Reverências a seu empreendedorismo à parte, a pergunta escancarada pelo recém-nascido ‘The Daily’ é se a tecnologia se tornou mais importante do que o conteúdo em si.
O primeiro jornal exclusivo para iPad estreou nesta semana acompanhado da mesma dose de polêmica e empreendedorismo que permeia tudo o que o empresário Rupert Murdoch faz. Mas, após as primeiras reações positivas, no segundo dia as dúvidas pipocaram.
‘O aplicativo é uma bela execução do que pode ser uma revista em tablet e dá um passo adiante na forma como apresenta o conteúdo’, diz Michael Learmonth, repórter da publicação especializada em mídia e publicidade ‘Advertising Age’.
Já os textos e artigos, avalia, não têm o mesmo brilho. ‘Não vejo nada muito exclusivo além da apresentação. Não há reportagens que você não consiga encontrar em outros lugares.’

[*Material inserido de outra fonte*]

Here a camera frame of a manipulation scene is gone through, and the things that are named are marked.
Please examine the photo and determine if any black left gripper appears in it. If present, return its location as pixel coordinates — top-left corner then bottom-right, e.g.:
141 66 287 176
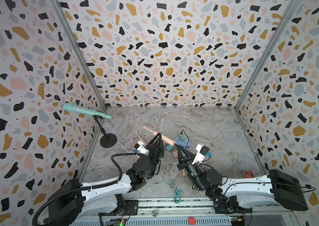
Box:
145 135 167 180

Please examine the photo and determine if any teal charger cube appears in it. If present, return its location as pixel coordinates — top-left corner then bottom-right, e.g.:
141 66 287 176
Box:
166 145 173 152

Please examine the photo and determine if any green charger plug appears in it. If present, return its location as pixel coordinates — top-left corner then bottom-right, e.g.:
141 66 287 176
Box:
179 132 186 141

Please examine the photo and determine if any black charging cable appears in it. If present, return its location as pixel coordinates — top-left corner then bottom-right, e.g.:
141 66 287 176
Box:
180 129 214 170

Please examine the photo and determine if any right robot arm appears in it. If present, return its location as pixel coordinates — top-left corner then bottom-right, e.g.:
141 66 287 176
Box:
176 145 314 214

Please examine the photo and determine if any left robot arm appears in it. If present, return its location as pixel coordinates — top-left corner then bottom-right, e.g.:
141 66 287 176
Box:
32 133 165 226

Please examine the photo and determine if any blue power strip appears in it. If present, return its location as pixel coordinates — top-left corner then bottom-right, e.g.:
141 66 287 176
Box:
180 137 191 148

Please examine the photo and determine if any red smartphone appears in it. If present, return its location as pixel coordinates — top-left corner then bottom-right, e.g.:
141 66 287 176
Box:
243 170 254 179

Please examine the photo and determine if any red button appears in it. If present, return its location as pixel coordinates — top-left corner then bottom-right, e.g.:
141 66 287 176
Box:
188 217 196 225

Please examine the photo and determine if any mint green microphone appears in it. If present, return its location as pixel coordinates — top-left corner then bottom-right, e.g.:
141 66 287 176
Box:
63 103 112 119

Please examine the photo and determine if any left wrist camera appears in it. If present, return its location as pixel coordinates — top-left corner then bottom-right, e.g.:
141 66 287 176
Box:
134 141 149 156

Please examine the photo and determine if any white power strip cable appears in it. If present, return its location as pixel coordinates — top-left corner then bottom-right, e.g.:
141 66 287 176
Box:
189 129 257 154

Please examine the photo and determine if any metal base rail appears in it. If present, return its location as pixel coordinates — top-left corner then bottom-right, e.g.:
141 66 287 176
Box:
73 197 299 226

Um mantra do jornalismo hoje reza que para conquistar o público e fazê-lo pôr a mão no bolso -US$ 40 ao ano, no caso do ‘Daily’- é preciso ir muito além do noticiário-padrão.
O que torna a mais nova cria de Murdoch um experimento crucial é exatamente se ela vai mostrar que ‘ir além’ pode se restringir ao formato e ao meio de entregar a notícia, mais do que ao teor em si.

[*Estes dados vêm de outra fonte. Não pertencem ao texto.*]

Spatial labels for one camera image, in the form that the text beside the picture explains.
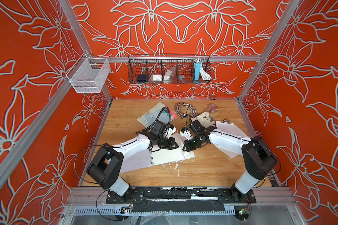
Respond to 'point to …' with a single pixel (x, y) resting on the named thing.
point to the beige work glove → (203, 118)
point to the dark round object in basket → (142, 78)
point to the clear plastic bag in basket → (168, 76)
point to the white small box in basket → (157, 78)
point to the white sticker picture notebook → (152, 156)
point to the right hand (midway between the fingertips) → (180, 150)
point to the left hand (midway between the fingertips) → (178, 146)
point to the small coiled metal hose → (185, 110)
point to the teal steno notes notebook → (165, 114)

‘Ficou claro que a forma como se apresenta o conteúdo é uma parte importante da comunicação’, diz Learmonth, enumerando as contratações de desenvolvedores de aplicativos e programadores pelos principais veículos americanos.
Ainda assim, o fato de o ‘Daily’ dividir suas reportagens em ‘notícias’, ‘fofocas’, ‘opinião’, ‘artes’, ‘aplicativos’ e ‘esportes’ deixou analistas confusos sobre o leitor-alvo -que, na apresentação do jornal, foi definido por seus criadores como ‘todo mundo’.
Tanto em tema quanto em desenho ou linguagem, a capa de sua segunda edição mais lembrava os apelos populares do tablóide ‘New York Post’ do que as reportagens exclusivas do ‘Wall Street Journal’.
‘O ‘Daily’ ainda precisa arrumar um jeito de parecer essencial, para que quem não quiser pagar US$ 0,99 por semana para lê-lo ache que vai ficar por fora das conversas’, escreveu Josh Benton, do laboratório de jornalismo da Fundação Nieman, em Harvard.
Embora pioneiro, o ‘Daily’ terá concorrência pesada. Neste mês o ‘New York Times’ deve lançar seu pacote digital -para ser usado no iPad, no iPhone, em outros tabletes e telefones celulares e no website do jornal (coisa que o ‘Daily’ não tem).
O preço deve ser bem mais alto -a estimativa atual é US$ 240 ao ano. Mas as expectativas quanto à qualidade também são. ‘As pessoas querem notícias mais do que nunca’, afirma Learmonth. ‘A questão é que elas têm mais meios de obtê-las.’